Then you decide that you want to tell a more complex message to the world because that’s the kind of person you are: complex and multifaceted. You don’t want to be reduced to a boring slogan. You store a long and growing list of replies in a database. Because you are busy and have no time for standing up databases, you use one hosted by somebody else, already set up for high availability. Then each of your clustered nodes talk to the same database. You set the ‘message of the day’ marker, and every node fetches it. Thousands of people receive the same message.

Because we are writing our system in Node.js, there are several ways to do this, and I have already written about it. Of course, a real system is not an exercise in measuring HWPS (Hello World Per Second). We want to perform complex tasks, serve a multitude of pages, provide APIs and be flexible and enable parallel development by multiple teams. We use micro-services to do all this, and life is good.

I have also written about the need to use messaging in a micro-service system to bring down the inter-service chatter. When we added clustering into the mix, we discovered that we need to pay special attention to ensure task dispatching similar to what Node.js clustering or proxy load balancing is providing us. We found our solution in round-robin dispatching provided by worker queues.

Timers are something else

Then we hit timers. As long as information flow in a distributed system is driven by user events, clustering works well because dispatching policies (most often round-robin) are implemented by both the Node.js clustering and proxy load balancer. However, there is a distinct class of tasks in a distributed system that is not user-driven: periodic tasks.

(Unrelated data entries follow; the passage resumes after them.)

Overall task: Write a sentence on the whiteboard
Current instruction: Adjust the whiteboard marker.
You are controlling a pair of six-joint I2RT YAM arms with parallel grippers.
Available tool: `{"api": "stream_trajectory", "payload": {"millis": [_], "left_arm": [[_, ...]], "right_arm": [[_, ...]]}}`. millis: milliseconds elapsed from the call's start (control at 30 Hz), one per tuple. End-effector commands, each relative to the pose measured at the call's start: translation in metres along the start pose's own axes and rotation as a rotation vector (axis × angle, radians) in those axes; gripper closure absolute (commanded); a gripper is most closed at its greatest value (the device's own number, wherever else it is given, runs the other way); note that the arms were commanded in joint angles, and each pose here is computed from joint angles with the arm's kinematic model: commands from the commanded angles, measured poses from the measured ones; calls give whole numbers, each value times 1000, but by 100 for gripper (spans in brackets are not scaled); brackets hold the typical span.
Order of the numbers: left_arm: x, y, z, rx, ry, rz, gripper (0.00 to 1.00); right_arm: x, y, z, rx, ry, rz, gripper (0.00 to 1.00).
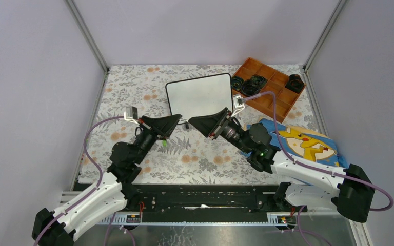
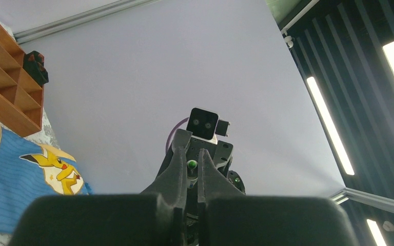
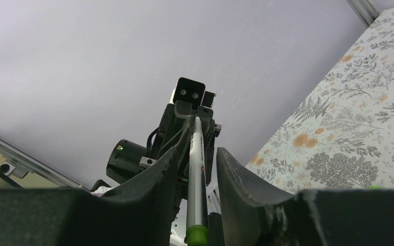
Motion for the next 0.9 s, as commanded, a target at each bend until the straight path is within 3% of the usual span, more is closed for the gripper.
{"api": "stream_trajectory", "payload": {"millis": [0, 200, 867], "left_arm": [[0, -1, 1, 16, -9, 3, 100], [0, 1, 1, 20, -10, -4, 100], [0, -1, -2, 37, -46, -6, 100]], "right_arm": [[-8, 23, -28, 14, -102, -72, 62], [-9, 24, -28, 15, -99, -78, 69], [-10, 25, -25, 5, -84, -97, 69]]}}
Point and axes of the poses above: each gripper's point midway between its finger pads, its own x axis back along the fingers, its own y axis along the line the jaws close on, z = x × y, the point moved 4 cm from there along x, back along the fingers, and after that the axes turned 8 degrees about x, right-handed, at the moved point
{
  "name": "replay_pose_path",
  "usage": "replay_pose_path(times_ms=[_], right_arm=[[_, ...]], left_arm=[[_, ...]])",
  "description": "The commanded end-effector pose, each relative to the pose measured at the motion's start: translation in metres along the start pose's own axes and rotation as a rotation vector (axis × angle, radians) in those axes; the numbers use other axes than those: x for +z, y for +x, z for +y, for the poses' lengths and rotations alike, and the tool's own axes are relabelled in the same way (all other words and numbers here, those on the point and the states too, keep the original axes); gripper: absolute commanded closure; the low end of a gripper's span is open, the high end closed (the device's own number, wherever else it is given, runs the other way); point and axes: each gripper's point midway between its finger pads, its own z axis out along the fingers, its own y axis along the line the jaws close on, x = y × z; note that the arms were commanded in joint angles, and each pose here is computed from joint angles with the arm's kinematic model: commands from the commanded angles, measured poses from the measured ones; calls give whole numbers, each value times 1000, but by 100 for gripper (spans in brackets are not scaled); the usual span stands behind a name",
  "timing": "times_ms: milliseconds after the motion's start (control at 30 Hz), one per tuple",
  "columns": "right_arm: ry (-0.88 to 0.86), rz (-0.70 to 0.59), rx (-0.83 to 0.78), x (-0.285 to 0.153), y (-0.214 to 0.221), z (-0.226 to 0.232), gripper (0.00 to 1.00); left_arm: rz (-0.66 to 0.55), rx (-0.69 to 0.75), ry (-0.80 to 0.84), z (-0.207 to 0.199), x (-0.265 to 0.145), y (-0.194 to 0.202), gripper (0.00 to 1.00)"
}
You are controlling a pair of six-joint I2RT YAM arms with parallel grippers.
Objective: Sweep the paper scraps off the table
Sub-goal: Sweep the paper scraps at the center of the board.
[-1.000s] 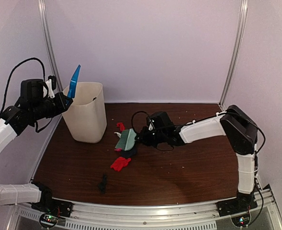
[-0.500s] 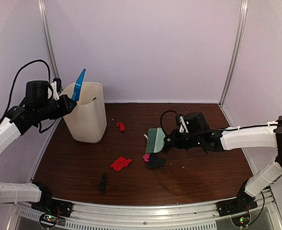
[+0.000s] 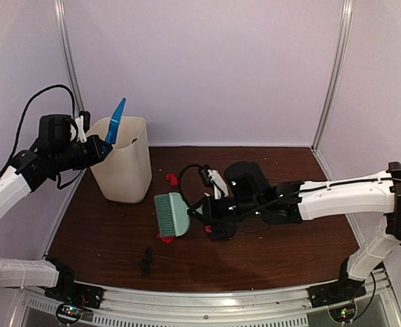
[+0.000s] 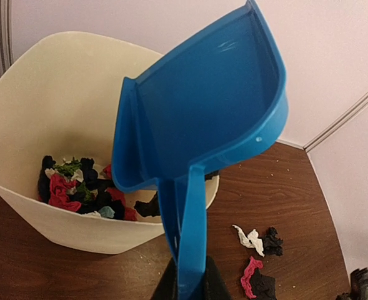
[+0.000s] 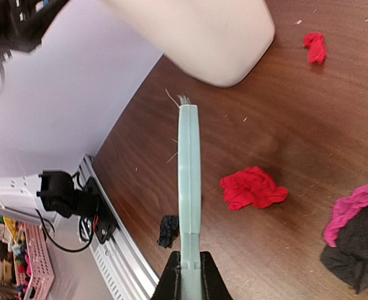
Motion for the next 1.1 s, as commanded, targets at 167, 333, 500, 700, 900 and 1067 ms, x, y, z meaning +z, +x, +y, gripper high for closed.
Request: replay_pose_path(times_ms=[167,333,500,700,900,1067], right_arm=[[-173,299,-126,76,94,62,100],[-163,331,-132,95,109,60,100],[-51,302,-123,101,103,23,100],[83,269,-65,88,89,-41,100],[234,240,28,69,78,-121,100],[246,192,71,46,71,-145,100]], left_arm=[[-71,29,47,-13,-10,-16,100],[-70,36,45,-12,-10,-15,100],[-68,44,45,-12,-9,-14,100],[-61,53,42,-11,-8,-11,100],[-47,59,34,-8,-3,-7,100],[-29,67,39,-8,-1,-2,100]])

Periodic tasks are tasks that are done on a timer, outside of any external stimulus. There are many reasons why you would want to do it, but most periodic tasks service databases. In a FIFO of a limited size, they delete old entries, collapse duplicates, extract data for analysis, report them to other services etc.

For periodic tasks, there are two key problems to solve:

  1. Something needs to count the time and initiate triggers
  2. Tasks need to be written to execute when initiated by these triggers

The simplest way to trigger the tasks is known by every Unix admin – cron. You set up a somewhat quirky cron table, and tasks are executed according to the schedule.

The actual job to execute needs to be provided as a command line task, which means your app that normally accesses the database needs to provide additional CLI entry point sharing most of the code. This is important in order to keep with the factor XII from the 12-factors, which insists one-off tasks need to share the same code and config as the long running processes.

 

There are two problems with cron in the context of the cloud:

  1. If the machine running cron jobs malfunctions, all the periodic tasks will stop
  2. If you are running your system on a PaaS, you don’t have access to the OS in order to set up cron

The first problem is not a huge issue since these jobs run only periodically and normally provide online status when done – it is relatively easy for an admin to notice when they stop. For high availability and failover, Google has experimented with a tool called rcron for setting up cron over a cluster of machines.

Node cron

The second problem is more serious – in a PaaS, you will need to rely on a solution that involves your apps. This means we will need to set up a small app just to run an alternative to cron that is PaaS friendly. As usual, there are several options, but node-cron library seems fairly popular and has graduated past the version 1.0. If you run it in an app backed by supervisor or PM2, it will keep running and executing tasks.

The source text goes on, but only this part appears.